To him, thy child, thyself revealing,
He sees what all is meant to be;
From him thy secret not concealing,
Thou bidd'st his will aspire to Thee.
And so we own in thy creation
An image painting all thou art;
And crowning all the revelation
Thy loftiest work, a human heart.
6.

The will, the love, the sunlike reason,
Which thou hast made the strength of man,
May ebb and flow through day and season,
And oft may mar their seeming plan;
But Thou art here to nerve and fashion
With better hopes our world of care,
To calm each base and lawless passion,
And so the heavenly life repair.
7.

In all the track of earth-born ages,
Each day displays thy guidance clear,
And, best divined by holiest sages,
Makes every child in part a seer.
Thy laws are bright with purest glory,
To us thou givest congenial eyes,
And so in earth's unfolding story,
We read thy truth that fills the skies.

8.

But 'mid thy countless forms of being
One shines supreme o'er all beside,
And man, in all thy wisdom seeing,
In Him reveres a sinless guide.
In Him alone, no longer shrouded
By mist that dims all meaner things,

Thou dwell'st, O God! unveil'd, unclouded,
And fearless peace thy presence brings.

9.

Then teach my heart, celestial Brightness!
To know that Thou art hid no more,

To sun my spirit's dear-bought whiteness
Beneath thy rays, and upward soar.

In all that is, a law unchanging

Of Truth and Love may I behold,

And own, 'mid thought's unbounded ranging,

The timeless One proclaim'd of old!

HYMN X.
1.

Time more than earthly o'er this hour prevails,
While thus I stand beside the newly-dead;
My heart is raised in awe, in terror quails
Before these relics, whence the life is fled.

2.

That face, so well-beloved, is senseless now,
And lies a shrunken mask of common clay;
No more shall thought inspire the pulseless brow,
Or laughter round the mouth keep holiday.

3.

In vain affection yearns to own as man
This clod turn'd over by the plough of death;
The sharpen'd nose, the frozen eyes we scan,
And wondering think the heap had human breath.

4.

An hour ago its lightest looks or throbs,
Impell'd in me the bosom's ample tide;
Its farewell words awaken'd sighs and sobs,
To me more vivid seem'd than all beside.

5.

Now not a worm is crawling o'er the earth,
But shows than this an impulse more divine;
And wandering lost in stunn'd reflection's dearth,
I only feel what total loss is mine.

6.

Cold hand, I touch thee! Perish'd friend!
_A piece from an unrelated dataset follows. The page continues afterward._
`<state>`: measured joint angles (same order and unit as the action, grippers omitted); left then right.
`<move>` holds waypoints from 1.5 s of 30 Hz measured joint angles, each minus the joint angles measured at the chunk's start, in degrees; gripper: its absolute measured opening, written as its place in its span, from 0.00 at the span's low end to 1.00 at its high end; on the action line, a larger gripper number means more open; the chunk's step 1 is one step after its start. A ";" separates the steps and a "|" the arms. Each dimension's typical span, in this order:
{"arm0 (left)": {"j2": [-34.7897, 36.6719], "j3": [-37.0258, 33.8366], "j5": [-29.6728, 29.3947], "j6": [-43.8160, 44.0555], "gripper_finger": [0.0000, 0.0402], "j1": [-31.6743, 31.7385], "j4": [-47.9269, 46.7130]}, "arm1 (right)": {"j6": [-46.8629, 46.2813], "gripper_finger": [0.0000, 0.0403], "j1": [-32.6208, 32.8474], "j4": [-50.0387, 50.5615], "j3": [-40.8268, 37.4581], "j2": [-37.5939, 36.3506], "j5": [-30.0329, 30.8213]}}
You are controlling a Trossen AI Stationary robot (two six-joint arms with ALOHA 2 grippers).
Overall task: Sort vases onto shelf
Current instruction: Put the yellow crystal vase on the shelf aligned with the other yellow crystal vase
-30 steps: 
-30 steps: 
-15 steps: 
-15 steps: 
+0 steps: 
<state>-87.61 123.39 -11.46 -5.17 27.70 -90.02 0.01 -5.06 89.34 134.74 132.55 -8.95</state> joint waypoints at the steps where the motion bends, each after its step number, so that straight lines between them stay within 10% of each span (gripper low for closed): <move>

I know
What years of mutual joy are gone with thee;
And yet from these benumb'd remains there flow
Calm thoughts that first with chasten'd hopes agree.

7.

How strange is death to life! and yet how sure
The law which dooms each living thing to die!
Whate'er is outward cannot long endure,
And all that lasts eludes the subtlest eye.

8.

Because the eye is only made to spell

The grosser garb and failing husk of things;
The vital strengths and streams that inlier dwell,
Our faith divines amid their secret springs.

9.

The stars will sink as fade the lamps of earth,
The earth be lost as vapour seen no more,
And all around that seems of oldest birth,
Abides one destined day—and all is o'er.

10.

Himalah's piles, like heaps of autumn leaves,
Will one day spread along the winds of space,
And each strong stamp of man the world receives
Will flit like steps in sand without a trace.

11.

Yet something still will somewhere needs abide
Of all whose being e'er has fill'd our thought;
In different shapes to other worlds may glide,
But still must live as more than empty naught.

12.

The trees decay'd, their parent soil will feed,
Whence trees may grow more fair than grew the first;
To worlds destroy'd, so worlds may still succeed,
And still the earliest may have been the worst.

13.

Thus, never desperate, muse believing men;
But what, O Power Divine! shall men become?
This pale memorial meets my gaze again,
And grief a moment bids my hopes be dumb.

14.

Not thus, O God! desert us! Rather I
Should sink at once to unremembering clay,
And close my sight on thy translucent sky,
Than yield my soul to death a helpless prey;

15.

Oh! rather bear beyond the date of stars
All torments heap'd that nerve and soul can feel,
Than but one hour believe destruction mars
Without a hope the life our breasts reveal.

16.

Bold is the life and deep and vast in man,
A flood of being pour'd uncheck'd from Thee;
To Thee return'd by thine eternal plan,
When tried and train'd thy will unveil'd to see.

17.

The spirit leaves the body's wondrous frame,
That frame itself a world of strength and skill;
The nobler inmate new abodes will claim,
In every change to Thee aspiring still.

18.

Although from darkness born, to darkness fled,
We know that light beyond surrounds the whole;
The man survives, though the weird-corpse be dead,
And He who dooms the flesh, redeems the soul.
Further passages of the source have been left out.